Subclinical Liver Disease Is Associated with Subclinical Atherosclerosis in Psoriasis: Results from Two Observational Studies.
Gonzalez-Cantero, A, Teklu, M, Sorokin, AV, Prussick, R, González-Cantero, J, Martin-Rodriguez, JL, Patel, N, Parel, PM, Manyak, GA, Teague, HL, et al
The Journal of investigative dermatology. 2022;(1):88-96
Abstract
Psoriasis is associated with a higher risk of liver diseases. We investigated the impact of hepatic steatosis (European cohort) and hepatic inflammation (United States cohort) on subclinical atherosclerosis. In the European cohort (n = 76 psoriasis participants and 76 controls), nonalcoholic fatty liver disease, assessed by the sonographic hepatorenal index, was more prevalent in psoriasis than in controls (61% vs. 45%; P = 0.04). Participants with psoriasis with nonalcoholic fatty liver disease had a higher prevalence of subclinical atherosclerosis (ultrasonographic presence of plaque in femoral or carotid arteries) than participants with psoriasis without nonalcoholic fatty liver disease (61% vs. 23%; P = 0.006) and controls with nonalcoholic fatty liver disease (61% vs. 32%; P < 0.05). Sonographic hepatorenal index was a determinant of subclinical atherosclerosis in psoriasis (OR = 3.5; P = 0.01). In the United States cohort (n = 162 participants with psoriasis who underwent positron emission tomography and coronary computed tomography angiography), those with high hepatic 2-[fluorine-18]fluoro-2-deoxy-D-glucose uptake had higher noncalcified (1.3 [0.49 mm2] vs. 1.0 [0.40 mm2]), fibrofatty (0.23 [0.15 mm2] vs. 0.11 [0.087 mm2]), and lipid-rich necrotic core (4.3 [2.3 mm2] vs. 3.0 [1.7 mm2]) coronary burden (all P < 0.001).

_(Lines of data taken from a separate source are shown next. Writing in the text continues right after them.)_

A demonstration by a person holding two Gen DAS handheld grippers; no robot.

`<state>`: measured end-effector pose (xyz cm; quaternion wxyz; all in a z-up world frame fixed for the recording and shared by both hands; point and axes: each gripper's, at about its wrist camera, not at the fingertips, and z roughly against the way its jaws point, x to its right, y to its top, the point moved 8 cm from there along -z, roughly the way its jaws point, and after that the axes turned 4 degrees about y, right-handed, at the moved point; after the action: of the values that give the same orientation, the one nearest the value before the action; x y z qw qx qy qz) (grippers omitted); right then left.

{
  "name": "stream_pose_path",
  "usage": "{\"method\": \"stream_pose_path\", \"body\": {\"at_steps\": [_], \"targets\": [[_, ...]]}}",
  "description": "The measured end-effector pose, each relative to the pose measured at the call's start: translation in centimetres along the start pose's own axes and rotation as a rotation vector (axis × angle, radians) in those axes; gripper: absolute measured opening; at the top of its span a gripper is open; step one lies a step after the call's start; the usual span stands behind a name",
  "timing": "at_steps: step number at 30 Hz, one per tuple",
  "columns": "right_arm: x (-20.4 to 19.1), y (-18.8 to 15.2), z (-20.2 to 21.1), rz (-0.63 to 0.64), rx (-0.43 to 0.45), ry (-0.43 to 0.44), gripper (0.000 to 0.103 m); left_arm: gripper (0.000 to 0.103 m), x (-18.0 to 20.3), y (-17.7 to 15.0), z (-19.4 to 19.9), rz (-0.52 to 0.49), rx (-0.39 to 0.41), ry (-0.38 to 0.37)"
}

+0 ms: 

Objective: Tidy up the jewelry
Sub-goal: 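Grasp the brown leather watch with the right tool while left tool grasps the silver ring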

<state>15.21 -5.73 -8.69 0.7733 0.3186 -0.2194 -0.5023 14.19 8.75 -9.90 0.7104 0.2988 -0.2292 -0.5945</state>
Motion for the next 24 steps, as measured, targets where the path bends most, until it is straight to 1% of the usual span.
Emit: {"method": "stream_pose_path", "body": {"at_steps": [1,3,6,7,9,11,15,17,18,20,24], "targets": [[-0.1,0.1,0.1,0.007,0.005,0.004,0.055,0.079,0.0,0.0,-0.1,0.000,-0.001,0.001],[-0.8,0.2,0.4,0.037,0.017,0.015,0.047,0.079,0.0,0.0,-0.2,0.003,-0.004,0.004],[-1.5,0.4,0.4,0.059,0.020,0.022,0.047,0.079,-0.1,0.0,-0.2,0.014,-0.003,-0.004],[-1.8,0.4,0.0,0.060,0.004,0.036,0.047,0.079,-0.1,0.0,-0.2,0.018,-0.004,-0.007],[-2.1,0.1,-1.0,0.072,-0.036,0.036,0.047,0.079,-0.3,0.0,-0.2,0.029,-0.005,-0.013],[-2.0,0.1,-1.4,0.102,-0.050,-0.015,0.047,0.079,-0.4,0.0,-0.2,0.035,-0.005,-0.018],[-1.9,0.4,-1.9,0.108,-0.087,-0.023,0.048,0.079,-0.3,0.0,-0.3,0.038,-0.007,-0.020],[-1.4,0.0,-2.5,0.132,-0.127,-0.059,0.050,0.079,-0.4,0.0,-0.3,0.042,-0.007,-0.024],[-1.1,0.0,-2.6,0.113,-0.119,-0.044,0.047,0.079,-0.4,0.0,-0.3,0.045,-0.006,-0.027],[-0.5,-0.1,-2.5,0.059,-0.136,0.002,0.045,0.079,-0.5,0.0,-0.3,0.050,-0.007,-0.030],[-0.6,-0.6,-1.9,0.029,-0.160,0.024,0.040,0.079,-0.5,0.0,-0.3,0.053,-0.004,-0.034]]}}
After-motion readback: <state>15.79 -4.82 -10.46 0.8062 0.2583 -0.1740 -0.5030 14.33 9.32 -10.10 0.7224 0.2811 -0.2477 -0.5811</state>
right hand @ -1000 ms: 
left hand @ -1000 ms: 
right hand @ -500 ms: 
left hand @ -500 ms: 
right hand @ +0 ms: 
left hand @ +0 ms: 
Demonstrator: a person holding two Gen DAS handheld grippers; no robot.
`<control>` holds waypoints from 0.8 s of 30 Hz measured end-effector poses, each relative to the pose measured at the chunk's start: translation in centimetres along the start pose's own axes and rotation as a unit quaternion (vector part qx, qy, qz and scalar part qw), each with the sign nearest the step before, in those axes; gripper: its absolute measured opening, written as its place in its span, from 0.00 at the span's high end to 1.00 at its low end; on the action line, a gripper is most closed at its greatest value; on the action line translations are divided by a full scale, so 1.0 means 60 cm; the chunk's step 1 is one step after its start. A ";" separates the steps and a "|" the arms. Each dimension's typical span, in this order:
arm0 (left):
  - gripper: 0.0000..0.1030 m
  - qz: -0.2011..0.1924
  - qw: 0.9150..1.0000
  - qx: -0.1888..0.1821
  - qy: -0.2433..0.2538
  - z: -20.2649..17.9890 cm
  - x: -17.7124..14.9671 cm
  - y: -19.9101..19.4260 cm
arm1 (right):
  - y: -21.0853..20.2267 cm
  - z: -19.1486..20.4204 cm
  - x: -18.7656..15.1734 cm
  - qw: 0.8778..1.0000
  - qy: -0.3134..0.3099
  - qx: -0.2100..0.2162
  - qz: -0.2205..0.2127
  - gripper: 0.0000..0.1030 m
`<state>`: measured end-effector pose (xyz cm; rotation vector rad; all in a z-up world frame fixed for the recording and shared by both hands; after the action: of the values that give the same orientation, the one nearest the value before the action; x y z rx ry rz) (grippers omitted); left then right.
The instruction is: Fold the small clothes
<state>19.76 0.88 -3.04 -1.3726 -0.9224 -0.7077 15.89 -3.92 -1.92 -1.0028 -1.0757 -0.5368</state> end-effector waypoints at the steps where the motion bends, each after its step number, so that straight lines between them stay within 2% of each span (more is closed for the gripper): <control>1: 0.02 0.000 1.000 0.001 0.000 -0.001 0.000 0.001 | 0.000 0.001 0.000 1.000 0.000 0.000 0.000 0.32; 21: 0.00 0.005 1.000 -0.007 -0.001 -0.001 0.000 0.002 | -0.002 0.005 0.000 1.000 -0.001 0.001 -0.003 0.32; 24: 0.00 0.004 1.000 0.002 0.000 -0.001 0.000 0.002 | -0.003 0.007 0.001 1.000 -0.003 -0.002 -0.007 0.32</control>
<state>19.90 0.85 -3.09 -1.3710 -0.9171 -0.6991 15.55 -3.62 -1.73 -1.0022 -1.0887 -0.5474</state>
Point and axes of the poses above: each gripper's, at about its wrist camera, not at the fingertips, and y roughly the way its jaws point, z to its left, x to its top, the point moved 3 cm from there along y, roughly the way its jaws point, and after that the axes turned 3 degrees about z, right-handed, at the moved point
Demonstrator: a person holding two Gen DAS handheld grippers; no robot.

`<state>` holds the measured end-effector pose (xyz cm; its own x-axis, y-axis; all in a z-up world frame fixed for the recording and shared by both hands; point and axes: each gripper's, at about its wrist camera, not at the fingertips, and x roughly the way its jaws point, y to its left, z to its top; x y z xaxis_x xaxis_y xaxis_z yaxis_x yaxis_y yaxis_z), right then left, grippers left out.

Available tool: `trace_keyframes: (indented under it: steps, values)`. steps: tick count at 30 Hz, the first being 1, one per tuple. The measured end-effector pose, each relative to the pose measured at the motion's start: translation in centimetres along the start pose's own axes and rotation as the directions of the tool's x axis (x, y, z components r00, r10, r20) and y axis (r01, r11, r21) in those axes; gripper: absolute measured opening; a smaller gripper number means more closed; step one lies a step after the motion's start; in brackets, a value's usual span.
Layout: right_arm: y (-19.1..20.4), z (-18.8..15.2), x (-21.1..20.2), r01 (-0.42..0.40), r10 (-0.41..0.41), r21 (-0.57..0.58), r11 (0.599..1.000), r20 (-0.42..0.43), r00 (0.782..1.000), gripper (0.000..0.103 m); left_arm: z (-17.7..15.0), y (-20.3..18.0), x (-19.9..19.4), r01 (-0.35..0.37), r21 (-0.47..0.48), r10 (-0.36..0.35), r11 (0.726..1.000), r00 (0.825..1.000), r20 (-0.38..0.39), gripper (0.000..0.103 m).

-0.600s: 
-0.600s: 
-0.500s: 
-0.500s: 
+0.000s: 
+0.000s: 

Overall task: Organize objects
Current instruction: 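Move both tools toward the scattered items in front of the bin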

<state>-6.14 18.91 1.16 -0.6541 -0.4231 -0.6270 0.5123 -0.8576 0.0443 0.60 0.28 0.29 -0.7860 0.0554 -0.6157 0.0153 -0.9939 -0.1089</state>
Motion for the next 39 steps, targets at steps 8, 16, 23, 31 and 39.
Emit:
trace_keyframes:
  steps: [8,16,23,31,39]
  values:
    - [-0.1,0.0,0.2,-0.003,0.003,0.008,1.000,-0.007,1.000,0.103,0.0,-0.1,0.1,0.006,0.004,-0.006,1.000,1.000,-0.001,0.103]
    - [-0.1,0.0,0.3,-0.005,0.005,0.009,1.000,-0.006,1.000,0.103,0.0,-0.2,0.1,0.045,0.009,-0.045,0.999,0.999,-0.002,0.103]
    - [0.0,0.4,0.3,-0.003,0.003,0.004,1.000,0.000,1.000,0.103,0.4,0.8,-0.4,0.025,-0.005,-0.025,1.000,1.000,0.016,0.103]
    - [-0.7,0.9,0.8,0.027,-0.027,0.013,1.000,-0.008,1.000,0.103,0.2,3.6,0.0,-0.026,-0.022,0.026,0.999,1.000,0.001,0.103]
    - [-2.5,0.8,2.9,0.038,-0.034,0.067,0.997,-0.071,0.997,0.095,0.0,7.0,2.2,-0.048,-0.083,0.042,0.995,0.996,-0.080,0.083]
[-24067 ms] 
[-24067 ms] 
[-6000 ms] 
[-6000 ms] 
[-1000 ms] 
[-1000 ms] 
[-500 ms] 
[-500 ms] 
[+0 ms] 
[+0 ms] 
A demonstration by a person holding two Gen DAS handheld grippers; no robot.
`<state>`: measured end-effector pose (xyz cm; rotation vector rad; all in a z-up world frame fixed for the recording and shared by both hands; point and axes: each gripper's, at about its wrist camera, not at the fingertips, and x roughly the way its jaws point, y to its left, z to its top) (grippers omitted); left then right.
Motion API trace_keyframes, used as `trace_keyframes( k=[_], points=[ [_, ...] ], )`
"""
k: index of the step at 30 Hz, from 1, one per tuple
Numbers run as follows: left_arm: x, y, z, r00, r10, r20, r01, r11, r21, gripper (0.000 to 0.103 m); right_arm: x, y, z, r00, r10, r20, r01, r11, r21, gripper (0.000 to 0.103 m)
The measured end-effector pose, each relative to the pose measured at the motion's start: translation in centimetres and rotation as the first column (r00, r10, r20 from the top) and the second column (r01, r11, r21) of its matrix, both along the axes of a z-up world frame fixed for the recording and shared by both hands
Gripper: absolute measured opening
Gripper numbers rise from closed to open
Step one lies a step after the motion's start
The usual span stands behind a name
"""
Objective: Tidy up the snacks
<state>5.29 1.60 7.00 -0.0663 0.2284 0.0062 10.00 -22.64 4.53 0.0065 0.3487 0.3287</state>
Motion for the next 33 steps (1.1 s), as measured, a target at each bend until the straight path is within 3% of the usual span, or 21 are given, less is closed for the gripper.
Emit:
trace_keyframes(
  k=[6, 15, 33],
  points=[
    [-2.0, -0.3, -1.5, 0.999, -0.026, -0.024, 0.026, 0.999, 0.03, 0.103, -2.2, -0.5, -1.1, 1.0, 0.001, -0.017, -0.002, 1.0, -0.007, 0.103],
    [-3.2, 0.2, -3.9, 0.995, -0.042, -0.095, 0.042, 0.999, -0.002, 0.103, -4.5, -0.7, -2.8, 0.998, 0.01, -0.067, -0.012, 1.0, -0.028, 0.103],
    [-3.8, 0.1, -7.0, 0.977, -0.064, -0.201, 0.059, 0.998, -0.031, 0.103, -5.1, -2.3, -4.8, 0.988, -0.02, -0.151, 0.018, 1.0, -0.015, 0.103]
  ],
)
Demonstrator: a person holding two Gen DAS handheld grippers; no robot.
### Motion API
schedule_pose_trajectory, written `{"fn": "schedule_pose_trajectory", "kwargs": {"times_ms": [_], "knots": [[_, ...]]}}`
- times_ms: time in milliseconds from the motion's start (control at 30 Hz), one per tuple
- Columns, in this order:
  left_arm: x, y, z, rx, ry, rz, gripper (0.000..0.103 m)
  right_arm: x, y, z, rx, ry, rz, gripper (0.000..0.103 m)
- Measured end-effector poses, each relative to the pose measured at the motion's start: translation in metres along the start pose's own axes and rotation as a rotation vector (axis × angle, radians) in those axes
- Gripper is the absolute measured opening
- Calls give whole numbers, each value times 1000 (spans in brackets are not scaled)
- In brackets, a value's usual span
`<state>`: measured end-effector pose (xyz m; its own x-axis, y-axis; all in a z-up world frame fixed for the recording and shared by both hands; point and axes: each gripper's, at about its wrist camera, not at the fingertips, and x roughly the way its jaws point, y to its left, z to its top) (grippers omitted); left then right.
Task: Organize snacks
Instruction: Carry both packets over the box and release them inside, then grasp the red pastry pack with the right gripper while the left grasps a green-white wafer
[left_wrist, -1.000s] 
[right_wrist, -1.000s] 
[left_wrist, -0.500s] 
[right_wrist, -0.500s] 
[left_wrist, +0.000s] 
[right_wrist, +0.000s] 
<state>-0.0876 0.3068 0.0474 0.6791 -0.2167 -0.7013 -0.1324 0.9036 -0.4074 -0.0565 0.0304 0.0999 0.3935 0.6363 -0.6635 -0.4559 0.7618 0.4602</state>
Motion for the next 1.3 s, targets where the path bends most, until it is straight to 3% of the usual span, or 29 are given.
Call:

Hepatic 2-[fluorine-18]fluoro-2-deoxy-D-glucose uptake associated with noncalcified (β = 0.28; P < 0.001), fibrofatty (β = 0.49; P < 0.001), and lipid-rich necrotic core (β = 0.28; P = 0.003) burden. These results show the downstream cardiovascular effects of subclinical liver disease in psoriasis.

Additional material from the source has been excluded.